Germany's football community reacted to the confession with disgust, while Berlin prosecutors said they had received a complaint highlighting a suspected link with Croatian gamblers.
Volker Roth, head of the referees committee of both the DFB and UEFA, was visibly shaken at a news conference in Frankfurt and said steps had to be taken to prevent a repeat of the affair.
"As a former head German and European referee, I shouldn't let myself be thrown out of kilter, but this business really does upset me," Roth said. "It's unforgivable."
Rudi Assauer, commercial manager of Bundesliga club Schalke 04, described Hoyzer's action as "a slap in the face for German football".
News of the scandal broke on Saturday evening when the DFB announced that Hoyzer was under suspicion of rigging Hamburg SV's Cup defeat by Paderborn SC in August last year after betting on the result.
Hamburg took a 2-0 lead but went on to lose 4-2 after Hoyzer sent off striker Emile Mpenza in the first half for insulting him and awarded two penalties to the regional league side.
The DFB has since widened its investigation to look at Hoyzer's involvement in five more second division and regional league matches, four of which he refereed himself.
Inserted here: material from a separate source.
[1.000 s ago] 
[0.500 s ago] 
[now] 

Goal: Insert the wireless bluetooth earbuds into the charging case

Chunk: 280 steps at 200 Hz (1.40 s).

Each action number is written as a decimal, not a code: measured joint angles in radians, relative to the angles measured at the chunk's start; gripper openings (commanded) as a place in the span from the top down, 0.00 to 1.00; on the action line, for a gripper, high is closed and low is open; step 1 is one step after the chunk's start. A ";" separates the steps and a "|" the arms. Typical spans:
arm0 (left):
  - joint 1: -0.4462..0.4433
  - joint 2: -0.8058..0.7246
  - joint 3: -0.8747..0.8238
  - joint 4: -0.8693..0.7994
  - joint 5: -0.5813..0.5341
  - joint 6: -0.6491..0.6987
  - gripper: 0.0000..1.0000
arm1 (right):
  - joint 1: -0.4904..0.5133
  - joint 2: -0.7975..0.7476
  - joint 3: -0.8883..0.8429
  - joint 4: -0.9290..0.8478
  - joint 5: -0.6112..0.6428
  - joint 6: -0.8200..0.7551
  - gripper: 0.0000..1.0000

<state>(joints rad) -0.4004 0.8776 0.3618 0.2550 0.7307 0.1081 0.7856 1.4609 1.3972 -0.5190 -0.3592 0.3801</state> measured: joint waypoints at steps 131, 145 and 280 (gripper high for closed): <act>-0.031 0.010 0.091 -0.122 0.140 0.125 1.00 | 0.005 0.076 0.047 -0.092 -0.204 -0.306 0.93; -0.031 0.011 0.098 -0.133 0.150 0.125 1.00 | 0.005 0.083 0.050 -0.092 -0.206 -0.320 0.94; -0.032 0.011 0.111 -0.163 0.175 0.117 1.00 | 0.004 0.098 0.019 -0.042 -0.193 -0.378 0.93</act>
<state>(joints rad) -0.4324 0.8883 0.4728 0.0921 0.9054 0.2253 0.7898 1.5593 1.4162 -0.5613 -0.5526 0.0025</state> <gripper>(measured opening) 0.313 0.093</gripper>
Hoyzer did not referee any first division games.
Earlier this week Hoyzer denied having bet on any matches that he had refereed, while his lawyer strongly criticised the DFB's handling of the case and said his client had been pressured into signing a resignation letter.
Hoyzer changed his story on Thursday after a second consultation with his lawyers.
"I have documented completely and unsparingly my behaviour and my entire substantial knowledge of all facts and people known to me in this matter and am available to prosecutors and the DFB to provide a full explanation," concluded the statement,
released by lawyers Holthoff-Pfoertner.
Public prosecutors said on Thursday they had been involved in the case since Wednesday in response to complaint lodged by the DFB and also a private individual in the southern town of Passau.
"The essence of the criminal complaint of the DFB is ... the 'urgent suspicion' that the referee influenced the result of a match under his control," the statement read.
"According to the complaint, it could 'not be ruled out' that 'Mr Hoyzer had contact with betting customers in a Berlin locale mainly frequented by Croatians' where there was 'evidently betting targeted at matches under Mr Hoyzer's charge'."
Germany was rocked by a corruption scandal in 1971, with sanctions imposed on 53 players, two coaches, six officials and clubs Arminia Bielefeld and Kickers Offenbach.
This is probably the biggest issue in Germany at the moment - specially since Soccer is so big over here.
The news are getting worse and worse - croatian Mafia seems to be involved - the biggest online betting company has supposedly lost about 1 Million Dollar for that single event - players are supposed to be involved too - other referees are supposed to be involved, etc
Suddenly many referees telling stories about getting phonecalls the day before the match and somebody threaten them, to kill their children (actually this seems more common then you would think).
Now my question, do you think something like this could happen in the NBA or NFL too? Because everywhere you can earn lots of money the criminality looks to be very high.